There was a moment of silence. Outside, the vesperal drama had come to an end. The sun had set. Behind it, an imposing mass of bright red cloud had come crumbling down like a monstrous stream of clotted blood. The red
splendor of the air had been progressively softened under the impact of the slow invasion of the evening shade.
Strange, Lacroix was thinking, this fascination of nothingness for those who have nothing. Their nothingness—they call it the absolute. They turn their backs to the light, but they look at the shadow fixedly. Is it that this man is not conscious of his poverty?
The knight’s voice broke the silence now, but in a low and meditative tone, as if he were speaking to himself:
“I should like to say to you, nevertheless—” he hesitated.
“What do you wish to say, Monsieur?”
“I should like to tell you that it is myself, ultimately, who have sent my son to your school.”
“It is your turn to make me very happy,” Paul Lacroix said.
“I have sent my son to your school, and I have prayed God to save us all, you and us.”
“He will save us, if He exists.”
“I have sent my son to the school because the external which you have checked was slowly seeping through us and destroying us. Teach him to check the external.”
“We have checked it.”
“The external is aggressive.

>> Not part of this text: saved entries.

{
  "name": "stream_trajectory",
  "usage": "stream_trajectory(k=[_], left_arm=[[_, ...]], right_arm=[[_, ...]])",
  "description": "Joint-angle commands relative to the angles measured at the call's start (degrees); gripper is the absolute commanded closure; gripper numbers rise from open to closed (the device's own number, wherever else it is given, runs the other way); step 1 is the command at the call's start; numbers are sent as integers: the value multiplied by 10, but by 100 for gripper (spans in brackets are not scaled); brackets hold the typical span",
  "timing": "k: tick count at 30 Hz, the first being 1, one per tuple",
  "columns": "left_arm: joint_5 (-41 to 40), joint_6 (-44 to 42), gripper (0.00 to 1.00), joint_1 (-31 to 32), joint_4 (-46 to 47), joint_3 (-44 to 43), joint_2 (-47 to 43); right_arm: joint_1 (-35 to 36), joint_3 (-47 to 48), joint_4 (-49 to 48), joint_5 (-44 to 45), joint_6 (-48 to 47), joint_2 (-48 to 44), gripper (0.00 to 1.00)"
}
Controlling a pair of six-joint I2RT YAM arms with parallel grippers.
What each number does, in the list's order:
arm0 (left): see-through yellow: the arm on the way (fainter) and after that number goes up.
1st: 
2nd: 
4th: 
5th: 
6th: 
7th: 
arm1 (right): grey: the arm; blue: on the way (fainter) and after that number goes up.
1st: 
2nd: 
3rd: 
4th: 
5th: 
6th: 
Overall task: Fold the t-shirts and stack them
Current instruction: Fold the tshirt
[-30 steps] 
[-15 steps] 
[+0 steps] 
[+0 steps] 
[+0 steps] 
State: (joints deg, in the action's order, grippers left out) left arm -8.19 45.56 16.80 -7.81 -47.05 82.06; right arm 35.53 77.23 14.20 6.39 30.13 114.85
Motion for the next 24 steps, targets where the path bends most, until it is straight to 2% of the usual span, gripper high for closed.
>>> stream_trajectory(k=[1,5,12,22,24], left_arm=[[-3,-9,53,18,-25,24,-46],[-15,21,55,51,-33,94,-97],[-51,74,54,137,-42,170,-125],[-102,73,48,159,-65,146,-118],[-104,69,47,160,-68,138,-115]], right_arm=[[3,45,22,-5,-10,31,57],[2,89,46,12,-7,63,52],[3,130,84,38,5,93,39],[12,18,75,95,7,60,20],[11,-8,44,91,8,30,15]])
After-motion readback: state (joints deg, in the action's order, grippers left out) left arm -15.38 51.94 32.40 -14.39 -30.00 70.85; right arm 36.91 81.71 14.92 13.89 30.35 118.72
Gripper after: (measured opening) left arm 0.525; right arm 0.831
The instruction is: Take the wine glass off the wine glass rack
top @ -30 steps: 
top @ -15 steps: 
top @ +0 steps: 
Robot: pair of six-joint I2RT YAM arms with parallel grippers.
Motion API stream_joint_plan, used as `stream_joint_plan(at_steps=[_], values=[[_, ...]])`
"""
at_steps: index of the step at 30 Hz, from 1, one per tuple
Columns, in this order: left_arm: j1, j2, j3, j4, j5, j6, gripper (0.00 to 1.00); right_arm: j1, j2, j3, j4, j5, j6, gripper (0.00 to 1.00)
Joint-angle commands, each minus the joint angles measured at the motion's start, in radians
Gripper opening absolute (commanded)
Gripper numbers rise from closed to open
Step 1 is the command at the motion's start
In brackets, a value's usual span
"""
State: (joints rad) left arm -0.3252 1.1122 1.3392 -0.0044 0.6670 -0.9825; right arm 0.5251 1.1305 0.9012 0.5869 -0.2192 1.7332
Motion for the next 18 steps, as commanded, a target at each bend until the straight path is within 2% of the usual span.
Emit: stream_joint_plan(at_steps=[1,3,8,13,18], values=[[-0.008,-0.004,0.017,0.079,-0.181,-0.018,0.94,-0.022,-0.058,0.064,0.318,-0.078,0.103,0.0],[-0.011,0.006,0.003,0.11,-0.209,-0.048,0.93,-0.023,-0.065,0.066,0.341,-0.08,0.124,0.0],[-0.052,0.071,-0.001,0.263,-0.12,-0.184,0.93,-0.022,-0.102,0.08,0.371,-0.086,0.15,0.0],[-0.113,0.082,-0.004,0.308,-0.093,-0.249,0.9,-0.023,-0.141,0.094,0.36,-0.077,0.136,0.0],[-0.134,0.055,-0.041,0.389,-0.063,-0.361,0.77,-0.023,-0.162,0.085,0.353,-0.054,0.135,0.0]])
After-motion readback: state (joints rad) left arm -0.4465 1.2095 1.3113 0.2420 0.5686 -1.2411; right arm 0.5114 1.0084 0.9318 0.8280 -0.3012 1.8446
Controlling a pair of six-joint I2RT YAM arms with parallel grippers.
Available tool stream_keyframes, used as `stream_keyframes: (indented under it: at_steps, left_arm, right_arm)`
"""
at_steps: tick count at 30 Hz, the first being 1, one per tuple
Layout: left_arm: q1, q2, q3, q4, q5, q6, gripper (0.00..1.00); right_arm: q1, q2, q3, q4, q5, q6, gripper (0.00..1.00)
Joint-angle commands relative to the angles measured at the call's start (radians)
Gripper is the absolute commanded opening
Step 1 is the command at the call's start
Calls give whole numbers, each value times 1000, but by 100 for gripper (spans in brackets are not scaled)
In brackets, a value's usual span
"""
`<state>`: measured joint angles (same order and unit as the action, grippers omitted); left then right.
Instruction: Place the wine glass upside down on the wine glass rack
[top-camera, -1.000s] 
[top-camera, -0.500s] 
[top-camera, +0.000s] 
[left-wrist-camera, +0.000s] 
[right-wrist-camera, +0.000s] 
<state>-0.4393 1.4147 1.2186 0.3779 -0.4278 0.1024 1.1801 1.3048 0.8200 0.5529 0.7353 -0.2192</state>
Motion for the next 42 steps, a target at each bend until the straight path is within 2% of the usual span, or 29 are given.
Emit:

If man does not conquer it, then it destroys man, and makes him a victim of tragedy. A sore which is neglected does not heal, but becomes infected to the point of gangrene. A child who is not educated goes backward. A society which is not governed destroys itself. The West sets up science against the invading chaos, sets it up like a barricade.”
At this moment Lacroix had to fight against the strong temptation to push the electric light switch which was
within reach of his hand. He would have liked to scrutinize the shadowed face of this motionless man who sat opposite him. In his voice he perceived a tonality which intrigued him, and which he would have liked to relate to the expression of his face. But, No, he thought, if I turn on the light this man may stop talking. It is not to me that he is talking, it is to himself. He listened.
“Every hour that passes brings a supplement of ignition to the crucible in which the world is being fused. We have not had the same past, you and ourselves, but we shall have, strictly, the same future. The era of separate destinies has run its course. In that sense, the end of the world has indeed come for every one of us, because no one can any longer live by the simple carrying out of what he himself is. But from our long and varied ripenings a son will be born to the world: the first son of the earth; the only one, also.”
In the darkness Lacroix felt that the knight was turning slightly toward him.
“M. Lacroix, this future—I accept it,” he said. “My son is the pledge of that. He will contribute to its building. It is my wish that he contribute, not as a stranger come from distant regions, but as an artisan responsible for the destinies of the citadel.”
“He will teach us the secrets of the shade. He will reveal to us the springs at which your youth quenches its thirst.”